C’est à cause de ce peut-être que Chaglaate est décédée.
Bérurier, qui ne connaît en fait d’anglais que des mots épars tels que « Whisky, dearlinge ou bioutifoule » intervient.
— Hé, l’aminche, me fait-il, j’ai l’droit d’y causer, moi t’aussi !
— Mais tu ne parles pas l’anglais, Gros !
— Il aura qu’à apprendre l’franchecaille, c’est p’t-êt’ pas moi qui vas faire l’premier pas, non ?

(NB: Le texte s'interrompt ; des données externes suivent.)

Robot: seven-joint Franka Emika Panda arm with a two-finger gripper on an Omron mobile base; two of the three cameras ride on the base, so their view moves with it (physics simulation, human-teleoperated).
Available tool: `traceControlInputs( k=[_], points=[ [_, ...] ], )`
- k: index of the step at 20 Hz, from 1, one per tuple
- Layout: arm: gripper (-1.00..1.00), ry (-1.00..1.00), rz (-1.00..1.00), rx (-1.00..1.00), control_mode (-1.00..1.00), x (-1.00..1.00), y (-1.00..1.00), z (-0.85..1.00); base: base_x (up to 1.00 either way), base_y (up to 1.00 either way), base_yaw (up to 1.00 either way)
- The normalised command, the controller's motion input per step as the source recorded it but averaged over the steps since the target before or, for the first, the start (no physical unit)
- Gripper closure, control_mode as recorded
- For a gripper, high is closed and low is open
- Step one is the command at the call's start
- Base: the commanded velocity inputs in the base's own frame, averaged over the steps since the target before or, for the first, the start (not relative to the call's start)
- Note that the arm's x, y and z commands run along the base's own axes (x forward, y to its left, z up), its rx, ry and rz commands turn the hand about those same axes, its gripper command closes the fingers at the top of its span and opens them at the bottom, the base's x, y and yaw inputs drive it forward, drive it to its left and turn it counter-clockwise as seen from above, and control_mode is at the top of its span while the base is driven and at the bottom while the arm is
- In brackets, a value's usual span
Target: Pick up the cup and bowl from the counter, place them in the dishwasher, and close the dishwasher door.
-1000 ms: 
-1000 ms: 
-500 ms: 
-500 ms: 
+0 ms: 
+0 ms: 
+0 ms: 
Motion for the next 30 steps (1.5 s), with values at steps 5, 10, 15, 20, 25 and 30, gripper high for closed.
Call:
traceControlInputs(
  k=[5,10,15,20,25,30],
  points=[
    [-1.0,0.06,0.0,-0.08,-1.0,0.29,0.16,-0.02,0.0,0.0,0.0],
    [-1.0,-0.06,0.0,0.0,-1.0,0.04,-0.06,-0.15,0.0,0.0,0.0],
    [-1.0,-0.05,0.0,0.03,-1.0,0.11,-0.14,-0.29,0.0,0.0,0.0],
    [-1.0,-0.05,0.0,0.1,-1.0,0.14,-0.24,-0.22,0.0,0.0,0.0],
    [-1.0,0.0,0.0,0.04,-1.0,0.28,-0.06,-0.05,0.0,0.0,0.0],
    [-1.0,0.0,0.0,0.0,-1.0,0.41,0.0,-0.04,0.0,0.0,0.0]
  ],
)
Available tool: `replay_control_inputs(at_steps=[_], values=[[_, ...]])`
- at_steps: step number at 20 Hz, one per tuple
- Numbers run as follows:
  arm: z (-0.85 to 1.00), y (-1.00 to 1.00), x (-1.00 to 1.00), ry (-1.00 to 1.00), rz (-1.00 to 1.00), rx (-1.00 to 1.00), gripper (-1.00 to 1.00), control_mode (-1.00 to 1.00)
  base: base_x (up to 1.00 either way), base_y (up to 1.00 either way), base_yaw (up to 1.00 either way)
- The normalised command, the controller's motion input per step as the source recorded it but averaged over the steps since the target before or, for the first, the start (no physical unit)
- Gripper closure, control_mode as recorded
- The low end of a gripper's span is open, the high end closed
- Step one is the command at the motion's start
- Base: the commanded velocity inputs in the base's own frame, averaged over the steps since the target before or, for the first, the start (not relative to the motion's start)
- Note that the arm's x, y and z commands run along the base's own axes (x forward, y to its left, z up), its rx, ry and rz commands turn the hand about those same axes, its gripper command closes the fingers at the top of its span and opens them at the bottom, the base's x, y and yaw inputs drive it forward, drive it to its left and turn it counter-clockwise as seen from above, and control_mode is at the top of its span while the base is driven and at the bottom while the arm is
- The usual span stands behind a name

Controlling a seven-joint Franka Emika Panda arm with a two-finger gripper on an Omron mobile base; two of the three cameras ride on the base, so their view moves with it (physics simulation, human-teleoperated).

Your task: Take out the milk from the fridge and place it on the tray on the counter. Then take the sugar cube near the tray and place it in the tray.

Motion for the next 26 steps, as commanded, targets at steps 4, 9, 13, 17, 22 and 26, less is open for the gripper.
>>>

Soucieux de commencer sans plus attendre l’éducation de notre homme, Alexandre-Benoît s’agenouille près de lui et lui annonce en lui caressant le visage :
— Tizisse your gueule ! Volume ripite aftère ma pomme, mec : gueule !
Une baffe amène l’autre à composition (française).
— Guiole ! il murmure.
— Au poil, complimente Béru.
Il brandit son fabuleux poing de chourineur.
— Tizisse maille poing. Ripite un peu qu’on voye : poing !
— Pouïïng ! dit l’autre.
— Parfait, ça ira tout seul, prophétise le Gros. Vise un peu ce que je vais faire av’c ce poing et ta gueule !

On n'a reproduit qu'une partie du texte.